24 July 2013

what I love wednesday: PB2

By now y'all should know I love me some nut butter. While I enjoy almond butter and have even made my own cashew butter before, it's really peanut butter that is my favorite.

Of course, if I was being really honest with myself I would also admit that it is a trigger food. This is especially true during that once-a-month hormone surge when I will happily eat any peanut butter and chocolate combination in existence. Half the time I don't even bother with the chocolate and, instead, have what I call a spoon and run with a peanut butter jar.

Peanut butter is a good source of protein, but it's also high in calories and while the fats are the good kind it's still high in fats. A single serving of peanut butter -- 2 tablespoons -- is 5 Weight Watchers points.

Which is why I am so glad I finally jumped on the powdered peanut butter wagon with PB2.


What is this craziness? Powdered peanut butter? I know, kids. Just give yourself some time to wrap your mind around it.

Right, so all you do is take 2 T of PB2, mix it with 1 T of water and voila. Peanut butter.

Trust me, I was skeptical, too. Not just on the taste but what sort of wacky scientific unpronounceable ingredient list voodoo caused this magic.

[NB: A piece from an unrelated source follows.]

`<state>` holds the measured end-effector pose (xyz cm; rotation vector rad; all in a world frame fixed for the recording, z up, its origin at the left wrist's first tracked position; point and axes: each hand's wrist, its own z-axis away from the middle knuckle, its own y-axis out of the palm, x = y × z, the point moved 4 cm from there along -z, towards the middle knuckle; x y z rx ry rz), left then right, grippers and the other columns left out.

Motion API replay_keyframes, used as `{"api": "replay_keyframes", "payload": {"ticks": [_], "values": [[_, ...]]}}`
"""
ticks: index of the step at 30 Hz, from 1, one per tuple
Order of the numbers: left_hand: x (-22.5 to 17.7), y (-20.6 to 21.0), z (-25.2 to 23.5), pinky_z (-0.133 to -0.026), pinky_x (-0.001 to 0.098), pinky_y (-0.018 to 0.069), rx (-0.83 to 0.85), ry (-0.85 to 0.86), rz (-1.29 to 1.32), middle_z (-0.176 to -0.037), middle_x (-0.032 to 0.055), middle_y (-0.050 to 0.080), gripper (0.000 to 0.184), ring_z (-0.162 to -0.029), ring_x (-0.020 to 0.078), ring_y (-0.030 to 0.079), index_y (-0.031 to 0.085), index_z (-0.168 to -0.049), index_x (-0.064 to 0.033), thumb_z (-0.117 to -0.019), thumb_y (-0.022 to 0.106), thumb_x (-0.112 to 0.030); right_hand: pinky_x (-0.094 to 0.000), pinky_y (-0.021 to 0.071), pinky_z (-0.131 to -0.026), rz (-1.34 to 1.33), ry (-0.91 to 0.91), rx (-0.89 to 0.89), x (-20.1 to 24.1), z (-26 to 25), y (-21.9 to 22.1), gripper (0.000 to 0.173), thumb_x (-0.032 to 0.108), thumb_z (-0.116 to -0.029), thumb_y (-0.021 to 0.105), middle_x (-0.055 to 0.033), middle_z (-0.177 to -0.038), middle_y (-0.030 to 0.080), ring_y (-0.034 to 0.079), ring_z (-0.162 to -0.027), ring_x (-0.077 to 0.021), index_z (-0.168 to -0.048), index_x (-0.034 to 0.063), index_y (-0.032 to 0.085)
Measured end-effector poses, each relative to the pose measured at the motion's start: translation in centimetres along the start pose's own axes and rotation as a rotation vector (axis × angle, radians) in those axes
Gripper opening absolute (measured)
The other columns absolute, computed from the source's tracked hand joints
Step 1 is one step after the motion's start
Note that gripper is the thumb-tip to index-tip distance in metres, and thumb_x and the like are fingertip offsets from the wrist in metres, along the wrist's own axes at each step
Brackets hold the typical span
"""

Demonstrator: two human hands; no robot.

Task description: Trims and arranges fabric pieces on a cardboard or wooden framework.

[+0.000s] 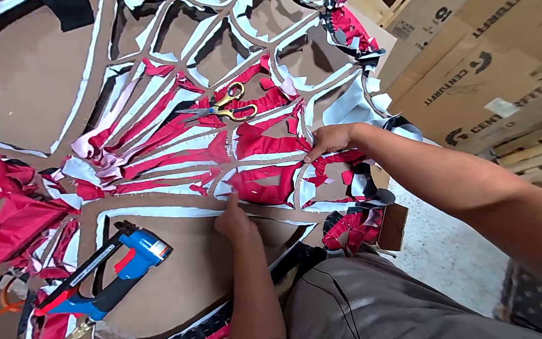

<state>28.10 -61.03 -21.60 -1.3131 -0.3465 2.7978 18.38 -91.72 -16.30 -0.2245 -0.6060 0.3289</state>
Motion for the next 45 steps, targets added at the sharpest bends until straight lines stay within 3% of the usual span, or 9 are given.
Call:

Roasted peanuts. Sugar. Salt.

Wait. That's it? That list is shorter than your average jar of peanut butter. And 2 T. of PB2 is only 1 Weight Watcher Point.

Done.

Granted it doesn't taste exactly like peanut butter. But y'know what? This peanut butter lover actually really likes the taste. I also like that can I can control the consistency. So when I'm making, say, a peanut butter and jelly sandwich now (which I can do again without feeling like I'm throwing away WW points, especially when served on Simply Filling approved light bread) I make it using the recommend amount of water. But when I put it on my English muffin or in my Overnight Oats for breakfast I like it a little, erm, meltier so I'll add a bit more water so it's a runnier. I also haven't baked with it yet, but I have no doubt PB2 and my KitchenAid will be meeting soon.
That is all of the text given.